Tak ada ruang bagi subaltern untuk berbicara mengenai nasibnya sendiri. Keadaan ini melahirkan situasi di mana ”seseorang harus menolongnya” dan munculah golongan-golongan yang mewakili suara dari subaltern. Melihat pada pertunjukan ini, ada kemiripan di mana pelacur hidup dalam jeratan hegemoni. Ia ditentang oleh agama, sosial, hingga dikuasai secara politis. Mereka selalu menjadi target dan korban dari sebuah kekuasaan. Namun, pelacur dalam pertunjukan ini seolah-olah mempunyai kemampuan untuk berbicara bahkan melakukan perlawanan yang efektif. Namun, plot tersebut tidak lain ialah sisi heroisme dari penulis naskah. Bagi saya tidak adil jika perspektif atau keberpihakan seniman selalu ditempatkan di depan segalanya tanpa pemahaman yang mendalam mengenai sebuah peristiwa.


Hal ini diperburuk oleh tidak diceritakannya bagaimana Kanti Ratih mendapatkan kekuasaan yang mampu menekuk hegemoni setelah kabur dari ruang tahanan milik Juanda. Tiba-tiba Kanti Ratih hadir kembali di sebuah pesta dansa dan berdansa dengan Juanda.

”Aku seorang mucikari.”

”Aku seorang konglomerat.”

”Aku memiliki rumah bordil.”

“Aku mengambil alih rumah bordil.”

Mereka berdua melontarkan dialog yang berisi simbol mengenai pribadi mereka. Setelah itu, tanpa sebuah fondasi plot yang kuat, Kanti Ratih mengancam Juanda untuk menyerah. Kemudian ia memberitahukan bahwa ia telah membeberkan kasus human trafficking yang dilakukan Juanda kepada pihak kepolisian. Rupanya anggota kepolisian sudah hadir di sana untuk menangkap Juanda.

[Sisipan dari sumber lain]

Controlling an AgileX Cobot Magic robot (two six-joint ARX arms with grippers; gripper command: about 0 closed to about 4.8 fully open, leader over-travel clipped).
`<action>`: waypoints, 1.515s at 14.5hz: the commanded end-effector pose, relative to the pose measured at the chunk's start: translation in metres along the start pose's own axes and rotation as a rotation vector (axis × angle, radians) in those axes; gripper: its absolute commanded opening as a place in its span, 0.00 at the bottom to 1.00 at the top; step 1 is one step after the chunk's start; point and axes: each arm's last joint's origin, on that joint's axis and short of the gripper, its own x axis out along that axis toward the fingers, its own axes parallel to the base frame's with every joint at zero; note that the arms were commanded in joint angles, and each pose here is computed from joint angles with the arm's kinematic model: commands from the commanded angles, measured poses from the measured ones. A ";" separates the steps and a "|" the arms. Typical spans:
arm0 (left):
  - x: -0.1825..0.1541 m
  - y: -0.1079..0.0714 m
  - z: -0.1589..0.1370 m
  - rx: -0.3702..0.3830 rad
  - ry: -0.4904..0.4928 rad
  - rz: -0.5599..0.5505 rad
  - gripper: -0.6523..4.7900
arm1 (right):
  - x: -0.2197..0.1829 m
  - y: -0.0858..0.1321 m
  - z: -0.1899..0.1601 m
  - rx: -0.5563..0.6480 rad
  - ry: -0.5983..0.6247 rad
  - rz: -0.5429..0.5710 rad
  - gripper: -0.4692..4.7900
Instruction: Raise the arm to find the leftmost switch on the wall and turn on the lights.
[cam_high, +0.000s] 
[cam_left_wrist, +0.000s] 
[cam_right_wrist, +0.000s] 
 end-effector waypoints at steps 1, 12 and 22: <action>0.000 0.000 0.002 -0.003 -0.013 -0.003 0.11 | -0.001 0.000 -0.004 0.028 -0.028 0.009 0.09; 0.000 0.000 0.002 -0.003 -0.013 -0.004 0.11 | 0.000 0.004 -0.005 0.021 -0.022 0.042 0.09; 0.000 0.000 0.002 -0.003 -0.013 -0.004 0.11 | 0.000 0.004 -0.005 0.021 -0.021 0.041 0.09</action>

Kapan dan bagaimana seorang subaltern mendapat kekuasaan untuk menghancurkan Juanda? Ini adalah plot hole yang fatal akibat dari analisis yang tidak tuntas dari fenomena prostitusi. Padahal jika Kanti Ratih dibuat gagal, maka realita dan pesan mengenai subaltern akan lebih terlihat – klise, tetapi itulah yang terjadi pada subaltern. Pertunjukan dengan narasi yang kompleks ini sayangnya digarap dengan terlalu sederhana – bahkan banal.

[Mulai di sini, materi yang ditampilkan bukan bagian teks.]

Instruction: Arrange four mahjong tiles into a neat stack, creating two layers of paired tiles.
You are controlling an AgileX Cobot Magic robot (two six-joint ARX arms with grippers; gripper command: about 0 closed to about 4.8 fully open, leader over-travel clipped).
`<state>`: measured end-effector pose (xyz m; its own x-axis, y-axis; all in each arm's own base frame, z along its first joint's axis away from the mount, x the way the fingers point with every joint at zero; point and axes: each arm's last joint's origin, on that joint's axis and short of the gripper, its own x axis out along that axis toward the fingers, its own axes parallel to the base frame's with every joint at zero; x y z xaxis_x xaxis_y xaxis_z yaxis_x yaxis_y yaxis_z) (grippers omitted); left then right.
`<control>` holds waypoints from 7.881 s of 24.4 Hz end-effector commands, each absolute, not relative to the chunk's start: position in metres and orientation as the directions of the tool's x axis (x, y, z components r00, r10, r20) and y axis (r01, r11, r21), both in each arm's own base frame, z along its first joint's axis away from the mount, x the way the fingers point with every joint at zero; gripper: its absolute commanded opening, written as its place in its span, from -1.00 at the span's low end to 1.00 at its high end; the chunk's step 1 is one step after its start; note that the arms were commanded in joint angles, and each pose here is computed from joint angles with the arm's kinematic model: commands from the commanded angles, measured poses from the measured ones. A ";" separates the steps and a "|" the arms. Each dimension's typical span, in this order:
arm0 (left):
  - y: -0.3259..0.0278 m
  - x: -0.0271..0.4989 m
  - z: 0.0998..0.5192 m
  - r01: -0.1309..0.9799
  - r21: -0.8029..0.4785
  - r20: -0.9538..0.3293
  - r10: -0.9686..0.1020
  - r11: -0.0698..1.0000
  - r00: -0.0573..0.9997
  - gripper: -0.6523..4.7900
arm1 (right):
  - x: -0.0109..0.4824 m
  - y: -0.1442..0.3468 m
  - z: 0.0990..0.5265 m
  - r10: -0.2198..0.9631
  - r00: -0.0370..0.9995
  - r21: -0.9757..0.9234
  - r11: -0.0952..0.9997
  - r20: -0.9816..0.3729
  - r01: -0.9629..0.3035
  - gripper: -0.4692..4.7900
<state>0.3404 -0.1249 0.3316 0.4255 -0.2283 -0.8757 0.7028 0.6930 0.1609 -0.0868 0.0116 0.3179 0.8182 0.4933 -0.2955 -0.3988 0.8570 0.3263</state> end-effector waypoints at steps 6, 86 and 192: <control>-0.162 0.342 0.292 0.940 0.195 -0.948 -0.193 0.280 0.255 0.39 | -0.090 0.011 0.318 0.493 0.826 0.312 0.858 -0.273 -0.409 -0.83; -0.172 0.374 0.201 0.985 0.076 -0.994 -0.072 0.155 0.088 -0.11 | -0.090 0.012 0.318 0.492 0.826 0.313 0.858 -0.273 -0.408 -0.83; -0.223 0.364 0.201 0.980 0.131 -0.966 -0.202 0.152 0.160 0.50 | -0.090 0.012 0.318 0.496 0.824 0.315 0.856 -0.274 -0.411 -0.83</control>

Pertunjukan ini adalah wakil dari suara perlawanan subaltern yang justru tidak mewakili subaltern itu sendiri. Tak ada sudut pandang poskolonial maupun sosiologi yang dilibatkan sebagai alat untuk menggarap karya. Keteledoran ini mengakibatkan kreativitas dalam penggarapan terjebak pada motif-motif heroisme yang naif sebagai penyelamat dari kaum subaltern. Pertunjukan ini mengesankan bahwa ia menempatkan diri sebagai kisah perlawanan yang berhasil dari kaum subaltern. Kisah yang boleh dibilang mulia, tetapi dalam pandangan saya ini adalah sebuah egosentrisme untuk menjadi seorang pahlawan atas kaum tertindas.

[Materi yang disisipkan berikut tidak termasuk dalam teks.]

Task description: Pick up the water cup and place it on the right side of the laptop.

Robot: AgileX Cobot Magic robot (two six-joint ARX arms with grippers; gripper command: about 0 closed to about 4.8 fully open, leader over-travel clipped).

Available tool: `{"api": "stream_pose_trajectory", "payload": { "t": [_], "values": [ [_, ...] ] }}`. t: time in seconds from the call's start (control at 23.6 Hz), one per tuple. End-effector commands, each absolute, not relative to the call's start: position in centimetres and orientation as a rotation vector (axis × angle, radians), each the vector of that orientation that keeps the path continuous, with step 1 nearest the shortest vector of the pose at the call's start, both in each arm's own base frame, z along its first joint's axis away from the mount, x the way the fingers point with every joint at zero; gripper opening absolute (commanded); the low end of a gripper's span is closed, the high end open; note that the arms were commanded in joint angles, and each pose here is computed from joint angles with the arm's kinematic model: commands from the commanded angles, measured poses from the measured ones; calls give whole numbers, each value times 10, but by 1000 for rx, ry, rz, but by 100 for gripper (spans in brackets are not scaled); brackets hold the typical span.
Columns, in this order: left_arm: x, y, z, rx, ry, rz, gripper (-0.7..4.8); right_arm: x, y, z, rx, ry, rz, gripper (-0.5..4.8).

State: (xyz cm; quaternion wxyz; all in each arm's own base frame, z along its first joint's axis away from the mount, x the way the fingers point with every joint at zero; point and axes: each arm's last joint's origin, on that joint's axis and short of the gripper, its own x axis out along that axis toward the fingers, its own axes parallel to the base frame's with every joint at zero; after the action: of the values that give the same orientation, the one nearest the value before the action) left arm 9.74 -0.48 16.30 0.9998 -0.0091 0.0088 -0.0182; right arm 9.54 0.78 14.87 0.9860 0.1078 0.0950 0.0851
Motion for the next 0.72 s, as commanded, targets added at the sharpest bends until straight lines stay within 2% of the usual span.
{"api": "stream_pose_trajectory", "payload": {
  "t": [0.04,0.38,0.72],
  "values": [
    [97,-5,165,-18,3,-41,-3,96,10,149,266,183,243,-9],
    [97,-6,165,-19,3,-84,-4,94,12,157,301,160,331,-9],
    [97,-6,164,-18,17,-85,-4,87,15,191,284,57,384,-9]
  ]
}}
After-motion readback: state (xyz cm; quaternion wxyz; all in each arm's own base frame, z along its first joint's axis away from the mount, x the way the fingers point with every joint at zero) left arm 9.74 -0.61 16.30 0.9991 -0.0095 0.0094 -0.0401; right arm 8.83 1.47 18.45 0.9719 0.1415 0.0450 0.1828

Kamis malam itu saya menonton pertunjukan yang menarik secara keterampilan. Aktor menari, menyanyi, melontarkan lelucon porno, dan membangun ketegangan di atas panggung. Pertunjukan dengan aktor yang berbakat sayangnya memiliki kekeliruan dalam membaca dan menunjukan hal yang susbtansial. Sehingga pengalaman menonton yang saya alami malam itu tidak terpuaskan – hanya sesekali tertawa oleh lelucon porno yang dilontarkan dalam sebuah adegan.